Task item:
For the entries below, count the lines that contain the word "right" and reply with that number only.

━━ Source material

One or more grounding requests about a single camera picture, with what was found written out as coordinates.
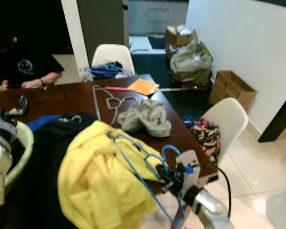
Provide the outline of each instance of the white plastic chair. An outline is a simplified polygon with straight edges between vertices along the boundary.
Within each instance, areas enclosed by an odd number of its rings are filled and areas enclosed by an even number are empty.
[[[239,136],[248,124],[248,116],[240,103],[234,98],[226,98],[211,107],[204,115],[219,126],[221,149],[218,162],[227,152],[230,144]]]
[[[125,45],[101,44],[97,46],[91,65],[97,66],[115,61],[119,62],[124,69],[135,74],[132,57],[129,49]]]

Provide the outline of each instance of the bracelet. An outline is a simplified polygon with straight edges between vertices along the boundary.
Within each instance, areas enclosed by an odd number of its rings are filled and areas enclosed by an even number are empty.
[[[44,83],[43,83],[42,79],[39,78],[39,80],[41,81],[41,86],[43,87],[43,86],[44,86]]]

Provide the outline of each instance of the black cable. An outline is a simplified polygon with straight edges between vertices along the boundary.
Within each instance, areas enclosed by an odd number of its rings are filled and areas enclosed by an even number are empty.
[[[230,186],[230,182],[228,179],[228,176],[225,174],[225,172],[219,168],[217,165],[214,164],[199,164],[199,165],[195,165],[194,167],[215,167],[217,168],[225,177],[225,181],[227,182],[227,186],[228,186],[228,195],[229,195],[229,206],[228,206],[228,217],[231,217],[231,206],[232,206],[232,197],[231,197],[231,186]]]

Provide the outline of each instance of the gray cloth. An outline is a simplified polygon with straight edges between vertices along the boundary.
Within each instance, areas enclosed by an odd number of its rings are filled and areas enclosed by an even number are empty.
[[[130,106],[127,111],[119,114],[117,121],[125,132],[135,133],[145,126],[154,137],[167,137],[172,129],[171,123],[166,120],[163,103],[151,99]]]

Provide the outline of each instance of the dark floor mat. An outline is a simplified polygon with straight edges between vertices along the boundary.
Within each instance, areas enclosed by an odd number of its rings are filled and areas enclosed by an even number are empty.
[[[181,83],[172,83],[165,54],[133,54],[133,65],[137,74],[150,74],[160,88],[181,88]]]
[[[133,54],[133,64],[136,73],[150,74],[160,88],[181,88],[180,83],[172,83],[169,67],[165,63],[165,55]],[[180,115],[193,115],[200,118],[209,108],[210,90],[199,91],[170,91],[163,92],[175,111]]]
[[[165,38],[148,37],[153,49],[165,49]]]
[[[211,107],[208,102],[209,91],[175,91],[163,94],[181,117],[193,115],[194,118],[200,118]]]

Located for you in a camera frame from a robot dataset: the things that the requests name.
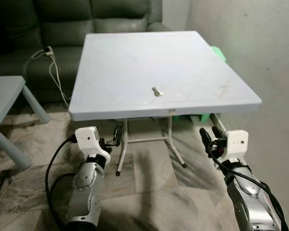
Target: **small metal object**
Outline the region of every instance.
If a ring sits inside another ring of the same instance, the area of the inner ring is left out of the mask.
[[[152,88],[152,90],[153,90],[153,92],[154,92],[155,96],[162,96],[162,95],[163,95],[163,93],[162,93],[162,92],[160,92],[159,90],[157,90],[157,88],[156,88],[156,87],[153,87],[153,88]]]

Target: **gray stool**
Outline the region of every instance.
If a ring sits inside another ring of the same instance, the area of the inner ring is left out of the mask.
[[[37,114],[41,123],[47,123],[50,120],[49,115],[25,85],[25,80],[22,76],[0,76],[0,123],[9,112],[20,92],[22,92],[35,114]],[[31,165],[30,159],[3,136],[1,132],[0,148],[16,163],[19,169],[26,169]]]

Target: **table leg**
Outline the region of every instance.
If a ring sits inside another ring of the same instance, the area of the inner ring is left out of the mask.
[[[31,165],[30,159],[24,155],[24,153],[16,147],[11,141],[9,141],[0,132],[0,148],[6,152],[6,154],[15,162],[17,167],[24,170]]]
[[[118,165],[117,172],[116,172],[116,176],[117,177],[120,176],[122,165],[123,165],[124,158],[125,158],[125,154],[126,154],[126,151],[127,151],[127,145],[128,145],[127,119],[123,119],[123,123],[124,123],[124,128],[123,128],[123,136],[124,136],[123,151],[121,153],[119,165]]]
[[[37,99],[34,97],[34,95],[31,93],[31,91],[26,85],[24,85],[22,93],[25,99],[30,104],[34,113],[39,117],[40,122],[47,123],[50,120],[49,115],[45,112],[45,110],[42,108],[40,103],[37,101]]]
[[[169,144],[170,144],[170,148],[173,150],[174,154],[177,156],[178,160],[180,161],[181,165],[183,167],[187,167],[186,163],[184,162],[184,160],[182,159],[180,153],[178,152],[178,150],[176,149],[176,147],[174,146],[174,143],[172,141],[172,116],[169,116],[169,121],[168,121],[168,136],[169,136]]]

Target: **metal table frame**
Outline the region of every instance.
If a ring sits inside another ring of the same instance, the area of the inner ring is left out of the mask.
[[[127,151],[127,147],[129,143],[137,143],[137,142],[147,142],[147,141],[168,141],[171,150],[174,152],[174,154],[176,155],[176,157],[178,158],[178,160],[180,161],[182,167],[187,167],[186,163],[184,162],[184,160],[182,159],[180,153],[178,152],[178,150],[176,149],[176,147],[174,146],[174,143],[172,141],[172,116],[168,117],[168,136],[163,136],[163,137],[154,137],[154,138],[147,138],[147,139],[135,139],[135,140],[129,140],[129,136],[128,136],[128,119],[123,119],[123,151],[121,153],[120,156],[120,160],[119,160],[119,164],[118,164],[118,168],[117,168],[117,172],[116,175],[120,176],[121,170],[122,170],[122,166],[123,166],[123,162],[124,162],[124,158],[125,158],[125,154]]]

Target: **table top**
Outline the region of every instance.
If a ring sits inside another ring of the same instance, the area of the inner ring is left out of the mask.
[[[69,112],[81,121],[247,111],[260,103],[195,31],[88,34]]]
[[[0,76],[0,123],[25,85],[22,76]]]

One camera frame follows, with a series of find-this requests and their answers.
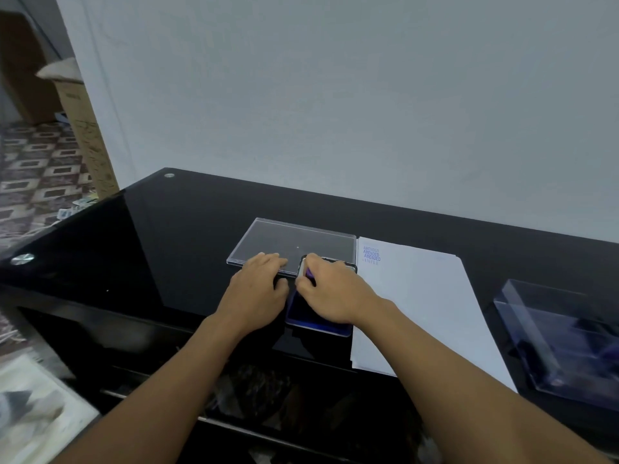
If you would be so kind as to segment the blue ink pad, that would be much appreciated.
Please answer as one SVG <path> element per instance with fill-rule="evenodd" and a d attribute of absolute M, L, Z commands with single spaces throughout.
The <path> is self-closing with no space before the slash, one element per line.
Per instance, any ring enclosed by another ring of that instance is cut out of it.
<path fill-rule="evenodd" d="M 355 264 L 350 262 L 345 262 L 344 264 L 349 270 L 357 273 L 358 268 Z M 332 322 L 317 314 L 297 292 L 296 285 L 287 301 L 285 323 L 292 327 L 305 328 L 343 338 L 351 337 L 353 333 L 353 326 L 351 324 Z"/>

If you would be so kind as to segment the person's right hand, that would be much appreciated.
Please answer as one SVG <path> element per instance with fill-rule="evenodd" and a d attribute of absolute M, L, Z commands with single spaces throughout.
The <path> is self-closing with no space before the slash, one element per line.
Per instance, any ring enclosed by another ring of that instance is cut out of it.
<path fill-rule="evenodd" d="M 386 305 L 386 300 L 344 262 L 329 262 L 308 254 L 306 263 L 314 274 L 317 291 L 315 300 L 307 302 L 321 317 L 361 327 Z"/>

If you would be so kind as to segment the white plastic bag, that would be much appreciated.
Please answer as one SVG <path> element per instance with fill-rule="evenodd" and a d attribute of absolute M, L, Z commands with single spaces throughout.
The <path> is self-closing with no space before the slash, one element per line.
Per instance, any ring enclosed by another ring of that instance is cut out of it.
<path fill-rule="evenodd" d="M 28 355 L 0 362 L 0 464 L 50 464 L 99 417 Z"/>

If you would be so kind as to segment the tall cardboard box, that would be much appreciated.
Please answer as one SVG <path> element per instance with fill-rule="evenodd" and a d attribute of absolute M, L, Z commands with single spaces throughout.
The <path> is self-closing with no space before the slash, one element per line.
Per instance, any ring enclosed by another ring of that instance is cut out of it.
<path fill-rule="evenodd" d="M 110 156 L 84 84 L 52 80 L 69 120 L 99 200 L 120 191 Z"/>

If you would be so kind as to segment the white paper sheet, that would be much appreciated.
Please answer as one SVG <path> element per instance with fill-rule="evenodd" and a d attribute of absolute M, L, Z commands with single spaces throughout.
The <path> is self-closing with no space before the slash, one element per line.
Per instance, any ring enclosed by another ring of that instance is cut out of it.
<path fill-rule="evenodd" d="M 366 237 L 357 240 L 357 273 L 420 328 L 513 391 L 515 383 L 453 254 Z"/>

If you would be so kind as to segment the white cloth bundle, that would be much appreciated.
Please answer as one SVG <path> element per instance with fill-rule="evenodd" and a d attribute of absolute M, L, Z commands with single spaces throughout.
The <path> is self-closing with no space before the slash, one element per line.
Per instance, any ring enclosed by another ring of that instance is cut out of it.
<path fill-rule="evenodd" d="M 75 57 L 49 63 L 38 70 L 36 76 L 54 82 L 84 83 Z"/>

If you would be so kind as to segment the clear acrylic flat case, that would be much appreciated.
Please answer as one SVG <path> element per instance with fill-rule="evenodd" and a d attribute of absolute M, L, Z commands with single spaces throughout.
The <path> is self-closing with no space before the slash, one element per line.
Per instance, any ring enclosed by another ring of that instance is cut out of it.
<path fill-rule="evenodd" d="M 302 258 L 309 253 L 355 265 L 357 237 L 353 234 L 256 218 L 228 256 L 227 264 L 243 266 L 259 252 L 277 253 L 286 258 L 288 263 L 279 270 L 279 274 L 295 278 Z"/>

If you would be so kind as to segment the clear plastic box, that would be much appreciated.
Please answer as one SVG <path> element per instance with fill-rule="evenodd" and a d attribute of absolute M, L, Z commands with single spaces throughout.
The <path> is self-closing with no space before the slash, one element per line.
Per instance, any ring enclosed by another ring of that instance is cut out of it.
<path fill-rule="evenodd" d="M 619 311 L 509 279 L 493 303 L 538 391 L 619 412 Z"/>

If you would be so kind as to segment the person's right forearm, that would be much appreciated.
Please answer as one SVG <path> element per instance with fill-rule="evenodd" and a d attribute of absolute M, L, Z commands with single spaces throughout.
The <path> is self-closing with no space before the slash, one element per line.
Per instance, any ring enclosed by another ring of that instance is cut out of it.
<path fill-rule="evenodd" d="M 447 464 L 612 464 L 391 301 L 378 297 L 355 313 L 353 323 L 388 361 Z"/>

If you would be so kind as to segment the person's left forearm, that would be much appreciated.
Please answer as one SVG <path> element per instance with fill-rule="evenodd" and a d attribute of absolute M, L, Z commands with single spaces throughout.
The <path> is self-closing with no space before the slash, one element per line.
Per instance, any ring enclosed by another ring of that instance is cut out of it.
<path fill-rule="evenodd" d="M 50 464 L 174 464 L 231 353 L 258 329 L 216 313 L 157 372 Z"/>

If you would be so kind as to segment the person's left hand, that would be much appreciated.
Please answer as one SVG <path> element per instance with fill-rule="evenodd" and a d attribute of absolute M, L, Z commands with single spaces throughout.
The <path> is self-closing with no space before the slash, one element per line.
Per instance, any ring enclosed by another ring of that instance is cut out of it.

━━━━

Finished task:
2